(DATASET ENTRIES begins)
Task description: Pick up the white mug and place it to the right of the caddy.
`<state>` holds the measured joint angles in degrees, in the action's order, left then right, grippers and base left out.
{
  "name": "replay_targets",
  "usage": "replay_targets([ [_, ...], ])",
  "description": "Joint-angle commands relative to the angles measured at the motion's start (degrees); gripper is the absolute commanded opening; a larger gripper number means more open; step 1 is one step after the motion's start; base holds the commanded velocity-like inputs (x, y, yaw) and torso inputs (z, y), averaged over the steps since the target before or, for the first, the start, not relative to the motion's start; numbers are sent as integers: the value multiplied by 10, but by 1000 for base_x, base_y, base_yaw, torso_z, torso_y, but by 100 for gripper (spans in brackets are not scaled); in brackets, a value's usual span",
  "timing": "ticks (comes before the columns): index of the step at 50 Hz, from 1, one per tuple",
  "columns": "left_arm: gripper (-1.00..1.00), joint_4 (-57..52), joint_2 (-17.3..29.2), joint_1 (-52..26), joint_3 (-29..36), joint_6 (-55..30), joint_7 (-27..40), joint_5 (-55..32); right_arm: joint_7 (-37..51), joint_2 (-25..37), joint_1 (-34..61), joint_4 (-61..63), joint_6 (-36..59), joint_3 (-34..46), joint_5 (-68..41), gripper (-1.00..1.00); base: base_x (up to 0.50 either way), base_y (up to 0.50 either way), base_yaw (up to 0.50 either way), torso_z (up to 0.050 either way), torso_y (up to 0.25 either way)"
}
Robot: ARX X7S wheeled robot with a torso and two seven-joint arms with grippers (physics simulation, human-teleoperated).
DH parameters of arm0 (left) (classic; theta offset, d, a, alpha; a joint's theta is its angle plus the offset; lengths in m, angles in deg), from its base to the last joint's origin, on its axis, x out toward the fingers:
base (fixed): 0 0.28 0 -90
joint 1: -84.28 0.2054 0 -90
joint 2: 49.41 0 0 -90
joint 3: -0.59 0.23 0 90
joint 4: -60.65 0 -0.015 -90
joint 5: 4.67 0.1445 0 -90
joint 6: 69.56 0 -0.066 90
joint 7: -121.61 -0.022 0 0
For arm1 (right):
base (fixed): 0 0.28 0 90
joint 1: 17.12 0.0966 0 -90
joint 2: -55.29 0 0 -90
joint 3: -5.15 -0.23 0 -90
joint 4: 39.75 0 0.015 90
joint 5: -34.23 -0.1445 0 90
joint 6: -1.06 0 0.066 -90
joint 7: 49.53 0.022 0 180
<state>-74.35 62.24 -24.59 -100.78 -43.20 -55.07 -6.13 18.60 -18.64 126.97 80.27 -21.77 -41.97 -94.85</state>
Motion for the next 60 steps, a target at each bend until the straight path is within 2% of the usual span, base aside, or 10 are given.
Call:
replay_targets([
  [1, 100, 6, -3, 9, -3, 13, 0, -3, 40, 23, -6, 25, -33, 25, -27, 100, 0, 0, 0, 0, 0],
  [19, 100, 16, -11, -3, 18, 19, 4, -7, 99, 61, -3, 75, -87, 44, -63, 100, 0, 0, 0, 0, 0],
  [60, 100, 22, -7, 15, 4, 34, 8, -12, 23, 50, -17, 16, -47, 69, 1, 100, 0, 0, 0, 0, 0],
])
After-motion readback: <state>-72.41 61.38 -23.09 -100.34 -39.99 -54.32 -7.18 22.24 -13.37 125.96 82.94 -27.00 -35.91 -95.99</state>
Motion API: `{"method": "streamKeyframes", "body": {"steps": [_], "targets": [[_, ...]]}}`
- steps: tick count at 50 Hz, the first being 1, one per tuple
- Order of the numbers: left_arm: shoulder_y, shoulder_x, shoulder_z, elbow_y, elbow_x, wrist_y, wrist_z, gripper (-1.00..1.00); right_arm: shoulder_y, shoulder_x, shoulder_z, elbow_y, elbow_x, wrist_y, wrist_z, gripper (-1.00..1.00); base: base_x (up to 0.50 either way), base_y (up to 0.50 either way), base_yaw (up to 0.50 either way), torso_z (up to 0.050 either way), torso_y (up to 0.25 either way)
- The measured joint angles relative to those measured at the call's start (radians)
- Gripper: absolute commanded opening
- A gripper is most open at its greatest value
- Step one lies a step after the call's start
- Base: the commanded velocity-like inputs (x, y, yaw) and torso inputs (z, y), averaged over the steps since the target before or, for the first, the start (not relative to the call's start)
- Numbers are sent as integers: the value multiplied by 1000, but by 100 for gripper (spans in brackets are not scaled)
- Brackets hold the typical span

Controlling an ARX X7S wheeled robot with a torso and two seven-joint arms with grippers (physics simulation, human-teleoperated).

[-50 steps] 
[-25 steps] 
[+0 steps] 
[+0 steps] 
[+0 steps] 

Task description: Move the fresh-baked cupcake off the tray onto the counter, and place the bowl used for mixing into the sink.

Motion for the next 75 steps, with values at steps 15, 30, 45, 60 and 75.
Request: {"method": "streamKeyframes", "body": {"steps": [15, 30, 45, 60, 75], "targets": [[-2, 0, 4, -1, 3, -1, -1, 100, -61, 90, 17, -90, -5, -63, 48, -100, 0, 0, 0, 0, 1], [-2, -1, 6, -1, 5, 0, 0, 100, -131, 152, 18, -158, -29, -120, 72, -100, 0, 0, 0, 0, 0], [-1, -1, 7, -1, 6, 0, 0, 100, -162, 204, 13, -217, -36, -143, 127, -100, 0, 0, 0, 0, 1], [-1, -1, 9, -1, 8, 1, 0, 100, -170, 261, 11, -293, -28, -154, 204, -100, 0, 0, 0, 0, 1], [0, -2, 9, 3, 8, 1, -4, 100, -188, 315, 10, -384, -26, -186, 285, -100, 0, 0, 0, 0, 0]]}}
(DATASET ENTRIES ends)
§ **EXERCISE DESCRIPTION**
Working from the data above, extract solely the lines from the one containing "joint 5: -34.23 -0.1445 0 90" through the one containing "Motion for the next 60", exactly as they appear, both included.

§ **YOUR SOLUTION**
joint 5: -34.23 -0.1445 0 90
joint 6: -1.06 0 0.066 -90
joint 7: 49.53 0.022 0 180
<state>-74.35 62.24 -24.59 -100.78 -43.20 -55.07 -6.13 18.60 -18.64 126.97 80.27 -21.77 -41.97 -94.85</state>
Motion for the next 60 steps, a target at each bend until the straight path is within 2% of the usual span, base aside, or 10 are given.

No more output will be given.